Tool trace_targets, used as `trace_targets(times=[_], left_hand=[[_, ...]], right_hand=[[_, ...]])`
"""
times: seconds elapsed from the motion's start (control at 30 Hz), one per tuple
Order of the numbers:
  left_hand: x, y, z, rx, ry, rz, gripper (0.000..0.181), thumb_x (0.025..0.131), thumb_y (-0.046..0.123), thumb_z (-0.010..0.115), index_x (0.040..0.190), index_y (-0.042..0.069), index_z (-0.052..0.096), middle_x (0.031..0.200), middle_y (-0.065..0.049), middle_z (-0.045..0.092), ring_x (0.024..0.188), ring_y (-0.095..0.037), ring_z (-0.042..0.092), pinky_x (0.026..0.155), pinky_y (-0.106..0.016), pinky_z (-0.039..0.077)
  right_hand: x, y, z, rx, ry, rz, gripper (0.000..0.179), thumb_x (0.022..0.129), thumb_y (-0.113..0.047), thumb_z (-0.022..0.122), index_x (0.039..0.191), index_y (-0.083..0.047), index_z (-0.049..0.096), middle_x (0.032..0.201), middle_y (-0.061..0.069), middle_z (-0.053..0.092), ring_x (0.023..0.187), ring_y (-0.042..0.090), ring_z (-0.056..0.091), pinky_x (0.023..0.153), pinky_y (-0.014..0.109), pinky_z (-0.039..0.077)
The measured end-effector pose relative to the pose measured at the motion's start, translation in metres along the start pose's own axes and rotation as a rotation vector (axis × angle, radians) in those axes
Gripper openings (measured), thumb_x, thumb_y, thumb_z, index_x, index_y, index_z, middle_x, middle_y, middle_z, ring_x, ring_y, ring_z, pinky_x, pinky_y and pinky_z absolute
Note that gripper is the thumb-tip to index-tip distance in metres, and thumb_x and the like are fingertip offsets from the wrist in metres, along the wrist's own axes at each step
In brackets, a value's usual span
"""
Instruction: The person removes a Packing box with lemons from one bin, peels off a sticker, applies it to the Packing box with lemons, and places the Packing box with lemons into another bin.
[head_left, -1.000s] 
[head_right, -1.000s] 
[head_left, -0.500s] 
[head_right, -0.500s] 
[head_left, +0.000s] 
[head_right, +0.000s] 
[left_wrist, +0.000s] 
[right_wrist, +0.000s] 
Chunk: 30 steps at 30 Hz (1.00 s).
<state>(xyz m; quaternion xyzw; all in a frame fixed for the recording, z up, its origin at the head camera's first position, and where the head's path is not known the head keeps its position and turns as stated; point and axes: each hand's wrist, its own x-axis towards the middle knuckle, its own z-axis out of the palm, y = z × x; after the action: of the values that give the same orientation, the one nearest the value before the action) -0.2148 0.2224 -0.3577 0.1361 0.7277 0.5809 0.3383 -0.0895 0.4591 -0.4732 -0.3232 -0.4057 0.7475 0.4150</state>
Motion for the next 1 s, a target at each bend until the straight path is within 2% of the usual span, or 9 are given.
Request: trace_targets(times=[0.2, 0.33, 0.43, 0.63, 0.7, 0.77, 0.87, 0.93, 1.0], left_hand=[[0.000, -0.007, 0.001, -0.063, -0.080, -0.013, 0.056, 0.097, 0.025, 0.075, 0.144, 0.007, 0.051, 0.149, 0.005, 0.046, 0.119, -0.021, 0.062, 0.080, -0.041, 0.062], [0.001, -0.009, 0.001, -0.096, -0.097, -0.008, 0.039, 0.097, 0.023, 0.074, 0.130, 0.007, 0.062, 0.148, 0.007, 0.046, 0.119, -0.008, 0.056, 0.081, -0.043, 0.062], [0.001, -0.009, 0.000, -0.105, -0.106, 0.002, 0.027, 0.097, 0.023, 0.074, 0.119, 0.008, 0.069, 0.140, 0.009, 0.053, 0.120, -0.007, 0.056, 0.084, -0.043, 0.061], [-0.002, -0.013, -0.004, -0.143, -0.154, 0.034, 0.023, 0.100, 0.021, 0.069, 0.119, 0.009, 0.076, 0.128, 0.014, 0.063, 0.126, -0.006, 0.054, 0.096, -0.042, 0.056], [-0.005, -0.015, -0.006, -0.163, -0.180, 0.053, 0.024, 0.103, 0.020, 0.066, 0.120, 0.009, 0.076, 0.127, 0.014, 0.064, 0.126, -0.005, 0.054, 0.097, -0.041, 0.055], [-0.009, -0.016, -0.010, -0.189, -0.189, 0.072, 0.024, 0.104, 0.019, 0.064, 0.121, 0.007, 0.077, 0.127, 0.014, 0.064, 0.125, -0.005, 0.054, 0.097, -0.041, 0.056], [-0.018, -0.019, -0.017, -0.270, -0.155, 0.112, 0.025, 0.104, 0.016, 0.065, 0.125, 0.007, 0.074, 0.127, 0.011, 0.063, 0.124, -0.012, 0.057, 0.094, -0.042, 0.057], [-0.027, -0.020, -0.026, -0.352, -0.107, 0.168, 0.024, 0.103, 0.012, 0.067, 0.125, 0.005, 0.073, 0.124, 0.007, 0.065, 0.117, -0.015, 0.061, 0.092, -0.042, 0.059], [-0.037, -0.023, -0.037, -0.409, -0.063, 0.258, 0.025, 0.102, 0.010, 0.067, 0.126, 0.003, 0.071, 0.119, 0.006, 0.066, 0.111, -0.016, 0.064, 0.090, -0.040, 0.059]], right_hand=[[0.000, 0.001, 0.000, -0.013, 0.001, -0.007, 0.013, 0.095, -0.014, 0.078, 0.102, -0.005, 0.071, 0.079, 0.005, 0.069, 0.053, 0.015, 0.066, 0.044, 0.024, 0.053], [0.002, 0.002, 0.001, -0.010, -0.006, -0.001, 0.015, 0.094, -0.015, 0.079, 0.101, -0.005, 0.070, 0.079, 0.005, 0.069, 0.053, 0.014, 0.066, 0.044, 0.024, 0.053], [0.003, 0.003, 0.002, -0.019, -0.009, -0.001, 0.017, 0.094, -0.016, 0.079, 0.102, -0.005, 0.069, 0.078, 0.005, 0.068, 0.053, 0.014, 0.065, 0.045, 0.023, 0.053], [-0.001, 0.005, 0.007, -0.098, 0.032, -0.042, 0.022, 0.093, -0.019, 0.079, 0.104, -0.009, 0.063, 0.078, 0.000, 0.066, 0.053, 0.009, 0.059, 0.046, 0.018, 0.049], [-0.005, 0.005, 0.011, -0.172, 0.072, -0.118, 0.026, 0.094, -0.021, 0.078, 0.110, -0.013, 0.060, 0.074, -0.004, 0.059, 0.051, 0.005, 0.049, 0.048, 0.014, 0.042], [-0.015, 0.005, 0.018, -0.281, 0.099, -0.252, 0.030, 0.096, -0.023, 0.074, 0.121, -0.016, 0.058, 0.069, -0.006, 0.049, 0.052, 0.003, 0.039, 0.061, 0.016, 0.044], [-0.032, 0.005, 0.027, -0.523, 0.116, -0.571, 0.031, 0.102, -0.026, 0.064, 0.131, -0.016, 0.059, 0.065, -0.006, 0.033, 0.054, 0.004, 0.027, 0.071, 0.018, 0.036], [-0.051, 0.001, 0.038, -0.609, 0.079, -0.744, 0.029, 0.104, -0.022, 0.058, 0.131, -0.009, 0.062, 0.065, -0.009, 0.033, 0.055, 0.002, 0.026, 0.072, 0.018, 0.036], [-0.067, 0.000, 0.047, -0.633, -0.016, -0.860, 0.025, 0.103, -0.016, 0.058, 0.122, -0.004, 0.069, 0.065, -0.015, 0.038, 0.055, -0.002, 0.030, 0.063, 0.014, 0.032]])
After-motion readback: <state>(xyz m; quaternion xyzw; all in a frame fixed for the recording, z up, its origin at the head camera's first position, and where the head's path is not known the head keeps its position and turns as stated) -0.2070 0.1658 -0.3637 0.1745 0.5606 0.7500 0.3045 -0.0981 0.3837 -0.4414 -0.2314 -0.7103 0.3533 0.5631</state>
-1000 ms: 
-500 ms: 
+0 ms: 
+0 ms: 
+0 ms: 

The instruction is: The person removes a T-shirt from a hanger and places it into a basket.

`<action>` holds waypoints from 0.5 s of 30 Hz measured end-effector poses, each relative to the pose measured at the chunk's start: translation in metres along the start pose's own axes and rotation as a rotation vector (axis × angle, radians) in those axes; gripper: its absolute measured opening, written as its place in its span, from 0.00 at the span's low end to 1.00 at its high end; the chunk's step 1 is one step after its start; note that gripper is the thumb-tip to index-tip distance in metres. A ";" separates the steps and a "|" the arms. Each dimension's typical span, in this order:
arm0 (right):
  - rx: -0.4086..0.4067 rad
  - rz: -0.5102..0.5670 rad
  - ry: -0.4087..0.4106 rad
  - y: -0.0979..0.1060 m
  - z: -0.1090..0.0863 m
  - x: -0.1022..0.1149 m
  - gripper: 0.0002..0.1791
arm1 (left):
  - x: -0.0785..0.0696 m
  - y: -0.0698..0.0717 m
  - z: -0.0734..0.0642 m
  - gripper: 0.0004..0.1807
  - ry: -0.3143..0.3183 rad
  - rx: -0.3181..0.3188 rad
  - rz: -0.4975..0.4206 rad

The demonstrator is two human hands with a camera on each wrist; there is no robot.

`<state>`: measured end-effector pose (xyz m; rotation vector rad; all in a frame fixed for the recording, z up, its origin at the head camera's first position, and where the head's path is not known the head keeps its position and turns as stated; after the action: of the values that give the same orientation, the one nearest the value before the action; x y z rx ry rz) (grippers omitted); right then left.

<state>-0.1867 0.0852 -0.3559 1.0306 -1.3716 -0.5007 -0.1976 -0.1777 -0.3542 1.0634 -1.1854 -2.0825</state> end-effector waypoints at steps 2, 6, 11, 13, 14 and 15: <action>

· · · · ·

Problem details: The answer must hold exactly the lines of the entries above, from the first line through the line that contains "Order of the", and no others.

Task result:
Tool trace_targets, used as `trace_targets(times=[_], left_hand=[[_, ...]], right_hand=[[_, ...]])`
"""
times: seconds elapsed from the motion's start (control at 30 Hz), one per tuple
Order of the numbers:

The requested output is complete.